Ne vous inquiétez pas, même si vous avez tout défait, vous serez parfaits, par l’amour de Dieu.
Méditation Mgr Emmanuel Gobilliard
... puisque c’est d’abord Jésus qui a vécu cette perfection ; puisque c’est le Père qui est la mesure de cette perfection ; alors cela signifie que Dieu ne nous demande pas quelque chose d’impossible.

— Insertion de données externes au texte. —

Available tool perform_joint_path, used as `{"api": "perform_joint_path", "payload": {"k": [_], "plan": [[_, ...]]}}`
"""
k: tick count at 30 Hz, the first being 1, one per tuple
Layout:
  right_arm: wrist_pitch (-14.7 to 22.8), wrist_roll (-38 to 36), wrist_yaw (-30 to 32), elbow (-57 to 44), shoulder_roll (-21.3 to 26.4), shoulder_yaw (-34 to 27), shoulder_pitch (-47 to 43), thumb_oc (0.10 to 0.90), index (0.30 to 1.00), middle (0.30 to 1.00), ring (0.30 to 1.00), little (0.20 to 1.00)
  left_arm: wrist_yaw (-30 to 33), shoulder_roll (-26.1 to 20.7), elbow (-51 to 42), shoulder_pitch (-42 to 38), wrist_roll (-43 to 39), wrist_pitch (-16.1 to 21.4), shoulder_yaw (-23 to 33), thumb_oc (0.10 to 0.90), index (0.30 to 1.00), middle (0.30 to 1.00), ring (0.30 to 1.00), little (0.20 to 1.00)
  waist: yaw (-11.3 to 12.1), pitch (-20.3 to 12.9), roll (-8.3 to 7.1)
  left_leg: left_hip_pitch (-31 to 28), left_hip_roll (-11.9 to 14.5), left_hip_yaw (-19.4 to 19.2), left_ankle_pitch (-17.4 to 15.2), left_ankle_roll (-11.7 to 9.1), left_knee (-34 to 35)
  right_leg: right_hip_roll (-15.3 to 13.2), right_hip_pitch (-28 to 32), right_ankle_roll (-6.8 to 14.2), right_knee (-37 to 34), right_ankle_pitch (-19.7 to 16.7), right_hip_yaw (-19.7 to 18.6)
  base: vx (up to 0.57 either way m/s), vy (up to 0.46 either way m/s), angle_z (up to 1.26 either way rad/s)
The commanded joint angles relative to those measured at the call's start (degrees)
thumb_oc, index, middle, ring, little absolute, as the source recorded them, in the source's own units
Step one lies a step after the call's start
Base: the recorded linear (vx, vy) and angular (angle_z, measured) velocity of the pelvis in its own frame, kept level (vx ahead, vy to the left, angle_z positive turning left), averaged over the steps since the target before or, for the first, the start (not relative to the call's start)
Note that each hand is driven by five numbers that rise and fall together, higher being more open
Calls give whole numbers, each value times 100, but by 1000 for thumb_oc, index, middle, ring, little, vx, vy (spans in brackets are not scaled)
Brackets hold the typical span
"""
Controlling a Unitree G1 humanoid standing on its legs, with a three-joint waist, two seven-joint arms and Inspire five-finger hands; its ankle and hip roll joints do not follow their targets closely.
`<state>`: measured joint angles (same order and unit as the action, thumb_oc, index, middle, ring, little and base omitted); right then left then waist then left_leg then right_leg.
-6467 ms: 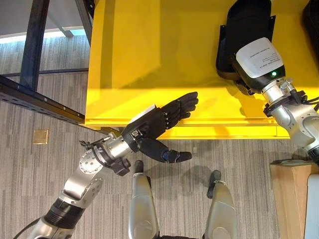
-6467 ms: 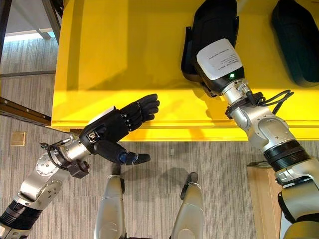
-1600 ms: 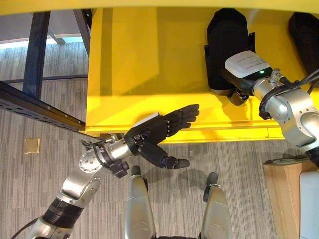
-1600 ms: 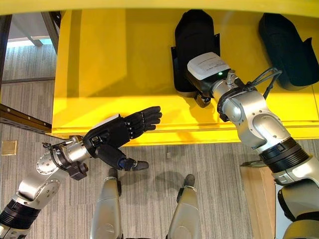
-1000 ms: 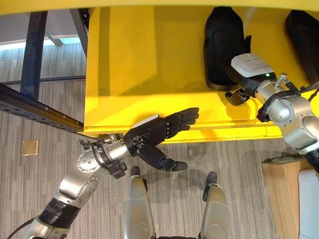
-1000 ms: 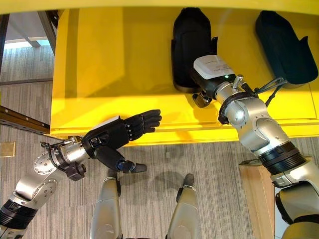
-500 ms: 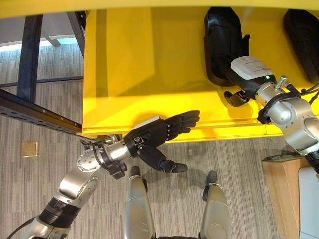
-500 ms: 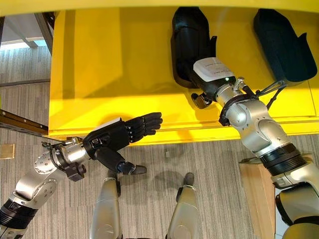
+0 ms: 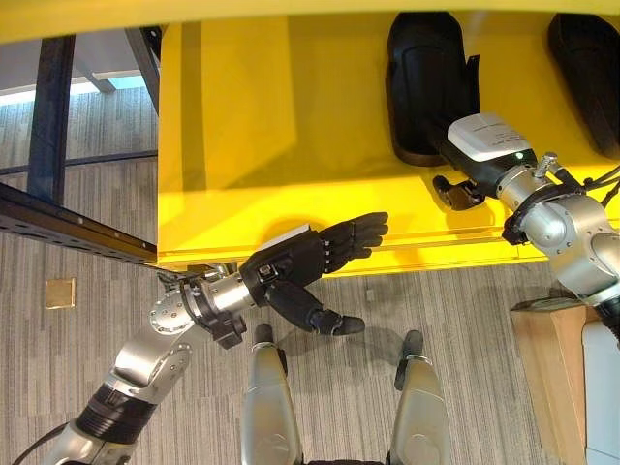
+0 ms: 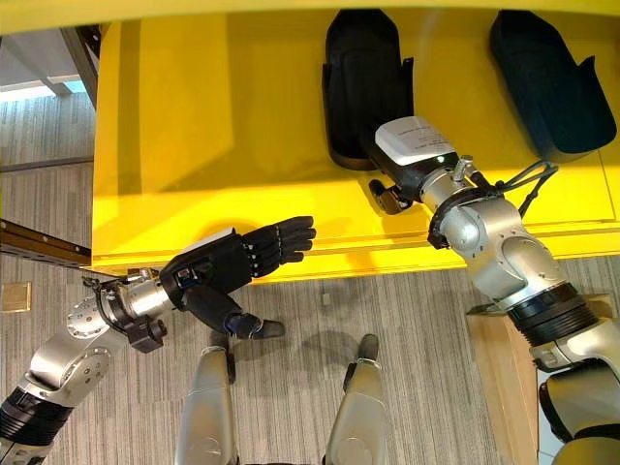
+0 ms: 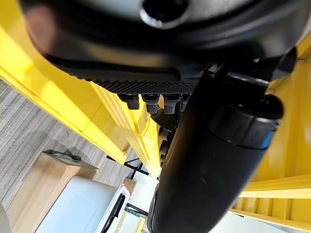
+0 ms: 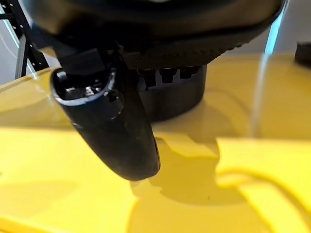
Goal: Move parts from the plastic box to the shelf.
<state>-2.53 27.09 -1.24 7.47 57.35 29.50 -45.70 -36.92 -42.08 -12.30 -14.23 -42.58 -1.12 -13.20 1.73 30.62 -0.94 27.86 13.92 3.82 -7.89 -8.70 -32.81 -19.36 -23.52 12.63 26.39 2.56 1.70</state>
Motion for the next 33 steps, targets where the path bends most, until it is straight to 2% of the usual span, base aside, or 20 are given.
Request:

Tout repose d’abord sur son don à lui. Dieu ne nous demande pas d’être parfaits à la force du poignet, ou de notre intelligence, ou de notre volonté, ni même de notre spiritualité.
Dieu nous demande d’abord cette perfection d’accueillir son don, selon un des plus beaux mots du christianisme : la grâce.
Notre perfection chrétienne est d’abord un moment de grâce. L’Esprit du Père de Jésus est en nous.
Vous pensez ne pas être parfaits ? Pourtant, chaque fois que vous accueillez la grâce de Dieu, vous êtes parfaits.
Chaque fois que vous recevez le Corps du Christ, vous êtes parfaits.
Et de cette perfection, on ne doit pas en rougir ni en avoir peur, ni s’en vanter, car elle ne vient pas d’abord de nous mais de Dieu.
Frère Gilbert Narcisse
Donne ce que tu ordonnes, Seigneur, et ordonne ce que tu veux !
Saint Augustin
L’amour des ennemis est défini dans la suite du verset : «Priez pour ceux qui vous persécutent.»
L’amour est une prière en mots et en actes, un travail, un engagement pour permettre à mon ennemi de devenir pleinement l’enfant de Dieu qu’il est déjà.
Jésus n’a jamais promis que l’ennemi deviendra ami, il a déclaré que l’amour de l’ennemi est la voie de la perfection.